Laetitia: The combination of different tasks that involve unexpected, but welcome challenges keeps me excited throughout the internship. Every box of prints I open is different and filled with treasures. For example, we discovered small photographs of Leonard Cohen. Maggs, mostly working with portraiture, requires us to identify photographed subjects and research their names. It has been stimulating to discover and learn about the significant cultural figures, such as artists, curators or musicians, that posed for Maggs. I enjoy looking at these portraits, as they capture the essence of various time periods, starting in the 70s to the present, in Toronto and in Europe. Moreover, there is also creativity involved in the internship as we develop new types of categorization of the works and compiling sets of prints, keeping in mind Maggs’ methodology. Understanding how the work I am doing now is meaningful and has an impact on the future of the estate, motivates me.

Beth: I am very excited to see finished products in both of my main projects – the petrology collection and the mineral display. It will be satisfying to see hard work displayed in the collection room, where thousands of specimens will have new homes and are organized beautifully, and in a more visual display with the Scarborough Gem and Mineral show project. 

Dyke March Oral History Project Reception, Shirt is a replica of the May 21st 1979 Defense Fund, calling for the SF queer community to make no apologies for the White Night Riot. Silk screens held by the GLBT Historical Society Collection. Photo courtesy of Alexis Benjamin. 
If you could create any museum (no matter how ridiculous) what kind of museum would it be?

Alexis: The 2020 GLBT Historical Society roadmap comes pretty close, which wants to expand the museum from a single gallery in what used to be a Laundromat in the Castro, to North America’s first museum dedicated to LGBTQAI+ culture and history. But mine would be more radical. It would display the works of groups like the Degenderettes, of which Mask Magazine said, “The Degenderettes make rad embroidered patches and queer weapons, offering a supportive channel for aggressive visibility in a society where visible queerness is often seen as a threat.” It would be a museum that would get picketed daily by people who don’t like things that are different. It would be revolutionary, and visibility queer. But unlike the GLBT Historical Society it would put women trans people, people of color, and sex worker’s voice at the center of the museum. It would be a place where the margins were the center.

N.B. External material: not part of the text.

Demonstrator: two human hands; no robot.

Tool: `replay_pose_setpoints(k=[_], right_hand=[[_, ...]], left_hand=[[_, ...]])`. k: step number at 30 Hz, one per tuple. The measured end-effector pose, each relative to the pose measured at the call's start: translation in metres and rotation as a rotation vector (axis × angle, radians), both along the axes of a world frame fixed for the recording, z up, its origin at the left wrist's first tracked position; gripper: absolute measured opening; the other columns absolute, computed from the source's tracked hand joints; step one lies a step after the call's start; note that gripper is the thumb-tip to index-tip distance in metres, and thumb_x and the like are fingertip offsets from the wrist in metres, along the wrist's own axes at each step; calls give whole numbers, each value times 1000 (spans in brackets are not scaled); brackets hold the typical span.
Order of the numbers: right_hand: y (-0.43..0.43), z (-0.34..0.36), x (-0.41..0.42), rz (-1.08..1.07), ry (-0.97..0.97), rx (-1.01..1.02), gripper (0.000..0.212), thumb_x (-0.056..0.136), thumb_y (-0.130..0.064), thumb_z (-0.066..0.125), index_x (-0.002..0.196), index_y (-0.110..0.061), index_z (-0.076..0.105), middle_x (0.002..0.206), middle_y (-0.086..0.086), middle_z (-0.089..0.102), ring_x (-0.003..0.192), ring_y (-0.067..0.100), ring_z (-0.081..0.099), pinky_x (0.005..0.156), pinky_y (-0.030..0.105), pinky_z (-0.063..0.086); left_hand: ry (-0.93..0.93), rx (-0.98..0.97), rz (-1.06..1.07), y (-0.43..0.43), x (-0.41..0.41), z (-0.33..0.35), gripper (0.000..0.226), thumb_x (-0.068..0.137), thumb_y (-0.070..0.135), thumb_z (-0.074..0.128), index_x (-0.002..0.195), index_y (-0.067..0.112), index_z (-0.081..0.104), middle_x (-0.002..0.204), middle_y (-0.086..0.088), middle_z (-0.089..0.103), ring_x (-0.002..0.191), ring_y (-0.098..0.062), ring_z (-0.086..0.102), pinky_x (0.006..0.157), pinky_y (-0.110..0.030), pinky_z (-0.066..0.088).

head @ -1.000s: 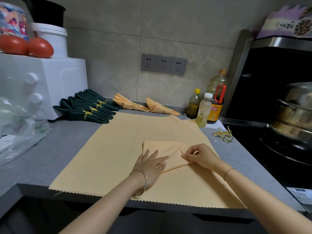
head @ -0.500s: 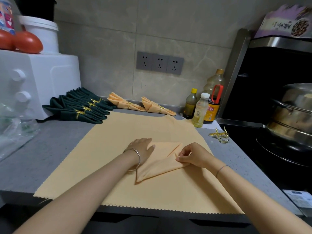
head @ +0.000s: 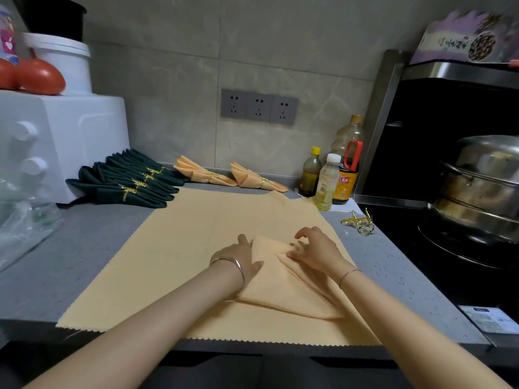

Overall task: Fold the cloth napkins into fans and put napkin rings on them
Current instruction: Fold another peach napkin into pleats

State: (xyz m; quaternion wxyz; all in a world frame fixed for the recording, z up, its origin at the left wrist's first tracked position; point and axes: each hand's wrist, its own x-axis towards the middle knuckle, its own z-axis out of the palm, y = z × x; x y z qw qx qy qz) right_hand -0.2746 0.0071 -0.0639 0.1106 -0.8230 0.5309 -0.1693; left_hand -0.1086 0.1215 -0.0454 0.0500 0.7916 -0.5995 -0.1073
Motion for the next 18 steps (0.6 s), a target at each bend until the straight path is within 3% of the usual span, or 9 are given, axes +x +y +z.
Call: replay_pose_setpoints(k=[3, 5, 9, 13, 18], right_hand=[[-1, -8, 1, -42, -7, 11, 52, 83, -47, 64, 126, -21, 49, 131, 2, 47, 118, 22, 48, 94, 34, 38], [-3, -16, 0, -58, -4, 39, 57, 86, -51, 59, 131, -18, 45, 137, 2, 44, 123, 22, 46, 97, 34, 37], [-3, -30, -2, -59, -39, 26, 56, 89, -52, 53, 130, -15, 47, 136, 3, 48, 124, 20, 45, 100, 32, 36], [0, -34, -2, -15, -122, 11, 52, 90, -46, 57, 128, -12, 48, 133, 4, 50, 121, 21, 49, 99, 31, 37], [11, -28, -9, 128, -313, 88, 34, 95, -23, 55, 127, -13, 53, 135, 2, 50, 123, 14, 48, 104, 21, 34]], left_hand=[[157, 45, -61, 9, -15, 0, 93, 95, 43, 50, 149, 4, -16, 144, -14, 42, 124, -29, 50, 96, -33, 40], [79, 33, -98, 10, -20, 2, 89, 94, 46, 50, 151, 7, -6, 146, -11, 39, 127, -28, 47, 96, -32, 40], [-112, -245, -245, -3, -21, -3, 58, 99, 45, 34, 148, 18, 21, 142, -6, 38, 131, -24, 35, 103, -34, 30], [-150, -121, -426, -16, -20, -25, 53, 104, 35, 15, 153, 16, 7, 160, 3, 7, 147, -17, 1, 119, -35, -3], [-126, -55, -411, -21, -15, -43, 54, 104, 32, 14, 153, 17, -1, 161, 6, -2, 147, -15, -5, 119, -37, -6]])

Laetitia: I would create a museum city. I visualize a city that is a museum. A museum without walls. This concept already exists and some features of it can already be seen in various cities, but I would like to push this idea even further! As someone enters the city gates, it enters the museum. As you walk through the city, there are history, science or art exhibitions in the streets, and these ones change throughout the year. Maybe one neighborhood is dedicated to science exhibitions, while the other to art? As passerby’s walk in the streets, they get to enjoy beautiful exhibitions and learn.

Beth: A lot of people have answered that they would open a museum about space, but I feel that has to be my answer as well - and I would be happy to work as a team with them to accomplish that. I think everyone is at least a little fascinated with space because it is still so unknown, and so vast! I would love to open a museum about space and deep time, and create an environment where people have an existential experience.

*These interviews have been edited for length and clarity.